- _WHAT YOU WILL DO_
Beneath this line are the data; copy exactly the part of them that opens with the line containing "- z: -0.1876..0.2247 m" and closes with the line containing "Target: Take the", and only that part.

##### SUPPLIED DATA

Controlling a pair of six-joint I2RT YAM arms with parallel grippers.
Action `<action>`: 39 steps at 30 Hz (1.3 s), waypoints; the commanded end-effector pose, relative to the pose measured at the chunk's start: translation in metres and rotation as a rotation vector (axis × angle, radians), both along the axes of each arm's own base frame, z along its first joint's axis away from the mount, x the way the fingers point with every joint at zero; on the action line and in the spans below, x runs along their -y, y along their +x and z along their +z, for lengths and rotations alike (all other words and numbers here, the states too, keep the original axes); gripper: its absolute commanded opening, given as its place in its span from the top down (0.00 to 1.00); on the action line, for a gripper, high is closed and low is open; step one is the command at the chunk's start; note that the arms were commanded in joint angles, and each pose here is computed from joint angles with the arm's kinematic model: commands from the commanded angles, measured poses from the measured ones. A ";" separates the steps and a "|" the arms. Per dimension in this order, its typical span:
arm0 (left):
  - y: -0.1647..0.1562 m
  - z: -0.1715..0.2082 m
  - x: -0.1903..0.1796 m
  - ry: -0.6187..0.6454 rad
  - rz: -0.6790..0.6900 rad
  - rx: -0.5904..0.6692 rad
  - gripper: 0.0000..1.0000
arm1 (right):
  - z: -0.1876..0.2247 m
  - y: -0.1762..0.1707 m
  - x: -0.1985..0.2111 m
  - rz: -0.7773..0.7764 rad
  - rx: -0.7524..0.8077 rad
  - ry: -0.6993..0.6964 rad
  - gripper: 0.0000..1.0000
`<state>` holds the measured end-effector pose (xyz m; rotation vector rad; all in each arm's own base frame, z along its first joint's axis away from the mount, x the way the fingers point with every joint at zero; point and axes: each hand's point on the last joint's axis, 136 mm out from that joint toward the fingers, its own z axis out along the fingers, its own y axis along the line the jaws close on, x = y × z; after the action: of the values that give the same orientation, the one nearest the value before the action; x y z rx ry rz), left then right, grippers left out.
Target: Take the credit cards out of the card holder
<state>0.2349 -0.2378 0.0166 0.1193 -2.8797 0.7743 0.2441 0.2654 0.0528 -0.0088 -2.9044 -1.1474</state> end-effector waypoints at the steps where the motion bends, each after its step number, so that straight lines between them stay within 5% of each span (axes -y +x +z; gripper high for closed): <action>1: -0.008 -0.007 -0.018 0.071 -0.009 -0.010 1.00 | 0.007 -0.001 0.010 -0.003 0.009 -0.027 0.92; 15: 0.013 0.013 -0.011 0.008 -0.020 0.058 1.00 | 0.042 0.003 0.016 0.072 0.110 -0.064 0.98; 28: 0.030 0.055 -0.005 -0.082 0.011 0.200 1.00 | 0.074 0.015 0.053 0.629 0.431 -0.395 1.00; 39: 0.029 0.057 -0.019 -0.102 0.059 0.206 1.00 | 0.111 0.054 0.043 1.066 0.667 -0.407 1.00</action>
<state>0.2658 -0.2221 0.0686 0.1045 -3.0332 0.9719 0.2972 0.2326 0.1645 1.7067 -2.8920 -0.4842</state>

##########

- _ANSWER SECTION_
  - z: -0.1876..0.2247 m
  - y: -0.1762..0.1707 m
  - x: -0.1985..0.2111 m
  - rz: -0.7773..0.7764 rad
  - rx: -0.7524..0.8077 rad
  - ry: -0.6993..0.6964 rad
  - gripper: 0.0000..1.0000
`<state>` holds the measured end-effector pose (xyz m; rotation vector rad; all in each arm's own base frame, z along its first joint's axis away from the mount, x the way the fingers point with every joint at zero; point and axes: each hand's point on the last joint's axis, 136 mm out from that joint toward the fingers, its own z axis out along the fingers, its own y axis along the line the jaws close on, x = y × z; after the action: of the values that give the same orientation, the one nearest the value before the action; x y z rx ry rz), left then right, grippers left out.
Target: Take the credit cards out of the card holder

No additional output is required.